We see this, for instance, in those who claim they’re all about science, but then claim we have to transcend what our material egos fate us to be. Huh? Who’s “we” in that sentence? How can we posit a “we” that is not reducible to materiality? And yet these same folk will ridiculously say we have to emulate the bees who all work together. See? They say, species can work together and do great things, if you could just transcend your individualism and egos and be more like bees. But evolution didn’t destine us to be bees, but humans, who do things like wage war, rape, and commit genocide. If that’s who we are, that’s who we are, for good and for ill.

But that “we must transcend” or “we must act like the bees” is wherein the gnosis comes. That’s the secret wisdom that will help us escape the materialistic fate of the world, and make it a better place.

So, the divine in us, with the divine in others, will work together and cause humanity to transcend the evil of this world. Of course, we work out this program politically, for that is how people work together on a mass scale. And this is progressivism. And its various manifestations throughout history have resulted in more misery, death, and destruction than anything else. Why? Because it’s man’s religion and man’s divinizing of Self. It’s man’s attempt at Babel.

Only the Paraclete reverses the curse of Babel and actually effects real change in the world. But He does this not by divinizing individuals and “empowering” them to “make the world a better place.” No, He does it by changing the vision of the elect on earth, a holy body of Christians who testify and confess the goodness of the world, who sing hymns of praise in the face of the brandished steel and the other so-called evils, because where others see chaos and evil in this cosmos, Christians see Christ.

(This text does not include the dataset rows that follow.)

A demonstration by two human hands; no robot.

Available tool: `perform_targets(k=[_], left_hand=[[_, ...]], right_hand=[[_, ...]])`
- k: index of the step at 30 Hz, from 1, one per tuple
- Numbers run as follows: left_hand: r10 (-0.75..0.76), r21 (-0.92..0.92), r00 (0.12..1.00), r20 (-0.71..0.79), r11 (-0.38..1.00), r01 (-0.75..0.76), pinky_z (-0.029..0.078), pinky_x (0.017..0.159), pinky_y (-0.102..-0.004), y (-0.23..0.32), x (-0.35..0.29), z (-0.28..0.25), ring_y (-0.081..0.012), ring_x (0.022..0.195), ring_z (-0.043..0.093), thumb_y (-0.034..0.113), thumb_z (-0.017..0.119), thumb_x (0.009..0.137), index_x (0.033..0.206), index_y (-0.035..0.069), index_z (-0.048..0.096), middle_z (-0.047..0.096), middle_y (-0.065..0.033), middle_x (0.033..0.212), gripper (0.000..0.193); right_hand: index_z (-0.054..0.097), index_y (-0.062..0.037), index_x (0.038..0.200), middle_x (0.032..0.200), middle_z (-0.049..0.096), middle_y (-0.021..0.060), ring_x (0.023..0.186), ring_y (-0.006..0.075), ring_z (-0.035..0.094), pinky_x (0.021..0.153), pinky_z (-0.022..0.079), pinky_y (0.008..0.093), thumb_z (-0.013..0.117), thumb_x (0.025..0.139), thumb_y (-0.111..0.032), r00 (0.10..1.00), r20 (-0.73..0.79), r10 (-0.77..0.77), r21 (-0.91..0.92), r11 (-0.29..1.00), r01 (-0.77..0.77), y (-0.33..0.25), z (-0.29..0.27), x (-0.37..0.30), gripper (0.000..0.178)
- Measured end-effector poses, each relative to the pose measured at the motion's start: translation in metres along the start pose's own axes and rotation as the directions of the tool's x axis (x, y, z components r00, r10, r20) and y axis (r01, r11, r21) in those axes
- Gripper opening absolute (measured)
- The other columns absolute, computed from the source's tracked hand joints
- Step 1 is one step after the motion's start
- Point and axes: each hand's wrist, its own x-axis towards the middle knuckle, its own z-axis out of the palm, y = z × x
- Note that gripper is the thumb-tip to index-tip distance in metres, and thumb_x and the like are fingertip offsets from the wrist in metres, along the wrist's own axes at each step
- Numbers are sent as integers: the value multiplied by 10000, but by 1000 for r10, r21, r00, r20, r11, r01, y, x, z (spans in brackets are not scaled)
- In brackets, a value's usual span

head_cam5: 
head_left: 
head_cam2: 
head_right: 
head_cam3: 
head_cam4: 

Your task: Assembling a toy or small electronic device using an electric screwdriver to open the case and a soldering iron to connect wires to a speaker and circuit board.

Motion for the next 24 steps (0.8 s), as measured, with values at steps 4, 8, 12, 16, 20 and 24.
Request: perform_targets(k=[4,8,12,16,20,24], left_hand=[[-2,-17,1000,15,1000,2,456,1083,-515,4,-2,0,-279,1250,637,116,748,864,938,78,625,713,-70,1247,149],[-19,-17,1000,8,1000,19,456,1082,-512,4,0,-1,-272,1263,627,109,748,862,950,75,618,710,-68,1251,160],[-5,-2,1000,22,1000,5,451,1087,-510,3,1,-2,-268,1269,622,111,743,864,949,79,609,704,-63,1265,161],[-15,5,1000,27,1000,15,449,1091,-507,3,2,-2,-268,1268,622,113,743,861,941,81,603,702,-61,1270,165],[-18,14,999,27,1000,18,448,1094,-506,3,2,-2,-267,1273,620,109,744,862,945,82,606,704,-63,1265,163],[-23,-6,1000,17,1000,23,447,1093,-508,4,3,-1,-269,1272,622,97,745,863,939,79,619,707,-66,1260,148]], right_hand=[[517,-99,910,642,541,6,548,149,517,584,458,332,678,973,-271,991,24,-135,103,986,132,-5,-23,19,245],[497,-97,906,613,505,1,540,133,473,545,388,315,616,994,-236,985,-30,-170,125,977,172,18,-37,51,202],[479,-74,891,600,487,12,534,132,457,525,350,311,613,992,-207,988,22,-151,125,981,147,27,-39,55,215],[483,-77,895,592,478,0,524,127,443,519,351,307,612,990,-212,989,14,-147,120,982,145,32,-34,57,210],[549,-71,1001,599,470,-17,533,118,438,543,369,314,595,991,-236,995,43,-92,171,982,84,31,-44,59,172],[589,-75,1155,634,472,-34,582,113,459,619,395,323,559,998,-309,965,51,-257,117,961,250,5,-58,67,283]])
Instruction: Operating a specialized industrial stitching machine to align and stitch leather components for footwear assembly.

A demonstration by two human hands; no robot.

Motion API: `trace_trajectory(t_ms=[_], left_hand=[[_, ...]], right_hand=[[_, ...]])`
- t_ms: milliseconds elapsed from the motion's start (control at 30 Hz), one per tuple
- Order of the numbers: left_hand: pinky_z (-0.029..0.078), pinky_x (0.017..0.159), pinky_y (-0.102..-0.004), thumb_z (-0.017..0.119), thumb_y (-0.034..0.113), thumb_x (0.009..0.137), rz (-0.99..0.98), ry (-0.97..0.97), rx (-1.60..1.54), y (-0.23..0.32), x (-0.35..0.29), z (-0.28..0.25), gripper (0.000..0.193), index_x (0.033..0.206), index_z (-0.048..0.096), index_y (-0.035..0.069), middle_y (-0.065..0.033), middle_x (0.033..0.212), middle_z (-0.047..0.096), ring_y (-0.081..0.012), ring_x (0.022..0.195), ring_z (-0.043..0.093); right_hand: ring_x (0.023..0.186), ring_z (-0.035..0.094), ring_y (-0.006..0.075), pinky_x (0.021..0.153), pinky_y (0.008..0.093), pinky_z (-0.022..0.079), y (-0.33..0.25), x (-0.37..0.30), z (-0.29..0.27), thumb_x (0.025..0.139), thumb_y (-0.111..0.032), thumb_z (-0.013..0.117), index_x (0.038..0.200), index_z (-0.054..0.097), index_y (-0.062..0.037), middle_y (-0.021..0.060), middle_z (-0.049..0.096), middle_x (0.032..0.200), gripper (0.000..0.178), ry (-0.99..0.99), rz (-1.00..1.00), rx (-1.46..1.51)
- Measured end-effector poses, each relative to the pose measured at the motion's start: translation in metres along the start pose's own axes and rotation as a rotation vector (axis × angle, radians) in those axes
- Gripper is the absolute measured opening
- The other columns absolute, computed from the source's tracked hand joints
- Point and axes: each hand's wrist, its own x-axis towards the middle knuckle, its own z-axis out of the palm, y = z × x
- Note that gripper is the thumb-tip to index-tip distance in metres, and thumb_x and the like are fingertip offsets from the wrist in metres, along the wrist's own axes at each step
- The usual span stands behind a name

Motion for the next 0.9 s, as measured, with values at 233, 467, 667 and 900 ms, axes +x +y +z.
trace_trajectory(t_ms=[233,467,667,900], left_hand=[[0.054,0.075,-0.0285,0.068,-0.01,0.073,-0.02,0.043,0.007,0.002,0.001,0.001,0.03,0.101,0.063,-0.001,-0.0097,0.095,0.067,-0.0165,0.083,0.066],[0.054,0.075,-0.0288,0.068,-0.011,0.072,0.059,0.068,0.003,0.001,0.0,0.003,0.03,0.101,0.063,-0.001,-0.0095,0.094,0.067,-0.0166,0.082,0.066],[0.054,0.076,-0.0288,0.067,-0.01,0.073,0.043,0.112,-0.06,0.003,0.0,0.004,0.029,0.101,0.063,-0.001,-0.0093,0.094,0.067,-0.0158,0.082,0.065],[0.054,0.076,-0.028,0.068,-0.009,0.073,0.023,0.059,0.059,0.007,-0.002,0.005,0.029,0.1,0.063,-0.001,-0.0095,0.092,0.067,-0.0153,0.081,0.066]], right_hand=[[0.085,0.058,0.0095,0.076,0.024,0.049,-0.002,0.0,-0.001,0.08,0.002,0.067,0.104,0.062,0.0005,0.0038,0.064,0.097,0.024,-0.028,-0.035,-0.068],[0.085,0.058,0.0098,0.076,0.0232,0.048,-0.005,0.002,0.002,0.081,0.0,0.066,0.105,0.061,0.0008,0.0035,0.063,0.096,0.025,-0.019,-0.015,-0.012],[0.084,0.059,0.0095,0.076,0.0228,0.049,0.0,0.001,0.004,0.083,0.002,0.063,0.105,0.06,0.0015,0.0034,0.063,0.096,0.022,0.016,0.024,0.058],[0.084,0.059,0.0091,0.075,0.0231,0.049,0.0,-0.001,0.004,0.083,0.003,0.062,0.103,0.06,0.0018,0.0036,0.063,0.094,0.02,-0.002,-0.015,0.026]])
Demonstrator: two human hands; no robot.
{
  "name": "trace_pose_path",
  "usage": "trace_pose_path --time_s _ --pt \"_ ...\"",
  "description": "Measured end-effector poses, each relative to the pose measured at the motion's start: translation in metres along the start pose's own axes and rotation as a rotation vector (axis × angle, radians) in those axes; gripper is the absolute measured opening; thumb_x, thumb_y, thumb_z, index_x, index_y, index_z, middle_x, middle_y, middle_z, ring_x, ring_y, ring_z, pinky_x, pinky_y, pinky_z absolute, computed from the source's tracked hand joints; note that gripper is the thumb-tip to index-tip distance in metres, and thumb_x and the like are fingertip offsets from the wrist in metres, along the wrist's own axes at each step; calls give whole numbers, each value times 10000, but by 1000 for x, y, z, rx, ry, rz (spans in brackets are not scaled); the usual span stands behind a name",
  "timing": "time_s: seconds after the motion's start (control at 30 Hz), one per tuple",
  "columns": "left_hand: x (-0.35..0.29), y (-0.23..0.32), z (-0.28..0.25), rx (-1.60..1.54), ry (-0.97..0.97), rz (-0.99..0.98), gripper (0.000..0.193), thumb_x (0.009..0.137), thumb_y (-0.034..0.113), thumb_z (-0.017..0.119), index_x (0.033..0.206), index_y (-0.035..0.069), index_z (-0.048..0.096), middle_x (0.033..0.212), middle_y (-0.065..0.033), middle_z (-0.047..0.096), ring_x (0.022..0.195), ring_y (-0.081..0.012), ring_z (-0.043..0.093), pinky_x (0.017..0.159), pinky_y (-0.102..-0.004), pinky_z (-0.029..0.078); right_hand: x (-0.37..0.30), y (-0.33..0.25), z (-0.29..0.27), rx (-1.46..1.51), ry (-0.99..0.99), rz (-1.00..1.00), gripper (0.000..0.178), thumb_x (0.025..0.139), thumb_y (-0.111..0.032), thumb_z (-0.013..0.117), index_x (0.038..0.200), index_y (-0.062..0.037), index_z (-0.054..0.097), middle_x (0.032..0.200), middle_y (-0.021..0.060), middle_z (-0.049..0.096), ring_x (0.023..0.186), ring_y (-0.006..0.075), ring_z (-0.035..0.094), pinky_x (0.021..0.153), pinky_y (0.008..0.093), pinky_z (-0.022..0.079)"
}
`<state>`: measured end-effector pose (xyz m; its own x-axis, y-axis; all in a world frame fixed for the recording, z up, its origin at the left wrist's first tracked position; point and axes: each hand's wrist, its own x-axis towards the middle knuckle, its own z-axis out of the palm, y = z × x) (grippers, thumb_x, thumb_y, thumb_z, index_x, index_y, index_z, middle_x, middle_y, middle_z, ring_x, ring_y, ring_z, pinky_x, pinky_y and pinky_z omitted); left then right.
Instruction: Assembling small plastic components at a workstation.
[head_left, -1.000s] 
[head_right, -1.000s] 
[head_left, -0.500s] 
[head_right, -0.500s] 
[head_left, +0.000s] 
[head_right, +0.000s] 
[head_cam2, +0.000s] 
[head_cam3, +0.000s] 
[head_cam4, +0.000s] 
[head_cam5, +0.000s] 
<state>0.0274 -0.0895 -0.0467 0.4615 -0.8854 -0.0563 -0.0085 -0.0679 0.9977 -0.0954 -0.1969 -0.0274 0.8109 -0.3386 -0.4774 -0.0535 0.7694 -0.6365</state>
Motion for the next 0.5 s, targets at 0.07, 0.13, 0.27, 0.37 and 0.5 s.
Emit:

That has an effect far different than that of the “the Paraclete divinizes me to change the world” way. It takes the urgency and passion out of one’s vision of the world. Why change the world if Christ is in full control already? And with the deflating of urgency and passion departs the impulse toward totalitarianism, replaced by prayer, joy, and love. Prayer that the Lord’s kingdom would come. Joy that Christ fills all things and fills our vision with His triumph over all darkness and evil. And love for every material thing we come in contact with, for Christ fills all things, and the Paraclete fills our faith with this truth, inspiring that love.